Asked about whether he thinks consensus would emerge among the G20 nations that might result in a joint statement, a hopeful Indian foreign ministry spokesperson Arindam Bagchi told THE WEEK: “The leaders are all at work and trying very hard.”

Tough negotiations may be ongoing to thrash out a consensus in the Bharat Mandapam complex, but yet another discourse is going equally strong—the one across the tables in the dining halls of the International Media Centre. The unifying and polarizing topic is the usual suspect—food.

With only vegetarian fare being served, the journalists are divided into three camps—the lovers of vegetarian food, the haters and the ones who tread the middle way or those who couldn’t care less.

While most western and foreign journalists did not mind the fare spread on the table, mainly due to the novelty factor of trying something different and uniquely Indian, they did have complaints of the dominantly spicy character.
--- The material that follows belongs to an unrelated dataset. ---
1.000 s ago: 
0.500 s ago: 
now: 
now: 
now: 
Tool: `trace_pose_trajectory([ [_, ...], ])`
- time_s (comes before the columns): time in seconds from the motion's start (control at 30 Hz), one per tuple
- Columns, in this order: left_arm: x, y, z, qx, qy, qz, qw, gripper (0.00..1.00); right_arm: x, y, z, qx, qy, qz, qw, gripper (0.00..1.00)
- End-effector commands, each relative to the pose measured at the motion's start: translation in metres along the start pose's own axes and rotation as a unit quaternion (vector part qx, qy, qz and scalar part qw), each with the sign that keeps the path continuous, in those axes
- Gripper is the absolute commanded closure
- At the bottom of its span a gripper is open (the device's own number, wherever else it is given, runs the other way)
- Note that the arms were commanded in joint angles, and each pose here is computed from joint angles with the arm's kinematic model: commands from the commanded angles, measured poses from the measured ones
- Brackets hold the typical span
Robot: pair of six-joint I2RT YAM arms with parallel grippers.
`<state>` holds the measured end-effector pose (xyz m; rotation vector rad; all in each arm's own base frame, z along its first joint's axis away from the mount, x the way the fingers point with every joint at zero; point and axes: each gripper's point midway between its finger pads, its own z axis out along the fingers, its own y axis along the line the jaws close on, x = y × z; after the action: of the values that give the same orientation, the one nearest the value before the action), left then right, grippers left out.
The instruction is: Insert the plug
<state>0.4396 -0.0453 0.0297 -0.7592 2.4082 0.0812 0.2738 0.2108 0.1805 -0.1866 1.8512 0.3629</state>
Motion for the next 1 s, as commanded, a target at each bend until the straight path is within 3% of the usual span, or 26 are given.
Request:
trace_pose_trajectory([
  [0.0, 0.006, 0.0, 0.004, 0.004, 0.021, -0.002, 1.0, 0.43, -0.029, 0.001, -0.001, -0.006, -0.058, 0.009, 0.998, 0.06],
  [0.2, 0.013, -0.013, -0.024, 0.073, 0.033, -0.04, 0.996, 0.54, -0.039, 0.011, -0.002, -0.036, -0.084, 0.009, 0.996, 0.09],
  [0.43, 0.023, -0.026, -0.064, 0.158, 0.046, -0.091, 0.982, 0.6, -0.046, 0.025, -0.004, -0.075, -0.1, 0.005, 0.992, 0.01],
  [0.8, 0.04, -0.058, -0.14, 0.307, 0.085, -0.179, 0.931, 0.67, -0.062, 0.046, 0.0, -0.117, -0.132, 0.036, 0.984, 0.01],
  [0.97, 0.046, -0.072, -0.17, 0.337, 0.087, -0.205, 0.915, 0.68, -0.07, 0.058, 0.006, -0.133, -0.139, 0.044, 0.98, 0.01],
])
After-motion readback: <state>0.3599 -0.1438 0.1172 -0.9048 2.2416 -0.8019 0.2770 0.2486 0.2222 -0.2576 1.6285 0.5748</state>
Most of them went as far enough to say that the food was indeed “fabulous” but that the chefs could have gone “easy” on the spices. There were some who found the food no different from their own. Like Parshuram Kaphle, a Nepali journalist working for the ‘Nayapatrika’, he said: “This food is very similar to what we eat. So we are happy.” Kaphle, admittedly, is a vegetarian.

Some were just coping. Biplab Dey Partho, from Bangladesh’s Chatragram digital news platform said: “I can cope. I have reported from many international locations and would usually see an entire range of food from vegetarian and non-vegetarian to continental and Chinese. But more options would have been good.”

His colleague Rajib Das agrees: “Food is okay here, so no problem.” Both come from a primarily fish-eating community in Bangladesh. An Indian journalist was heard muttering between gulps: “This is being forced on to us. It is nothing short of food fascism.”

But regardless of the polarizing nature of the debate on the main course, there was sugary agreement on the sweet dishes—comprising a ‘kheer’ sweetened with jaggery, ‘jalebis’ and a nutty fruit cake.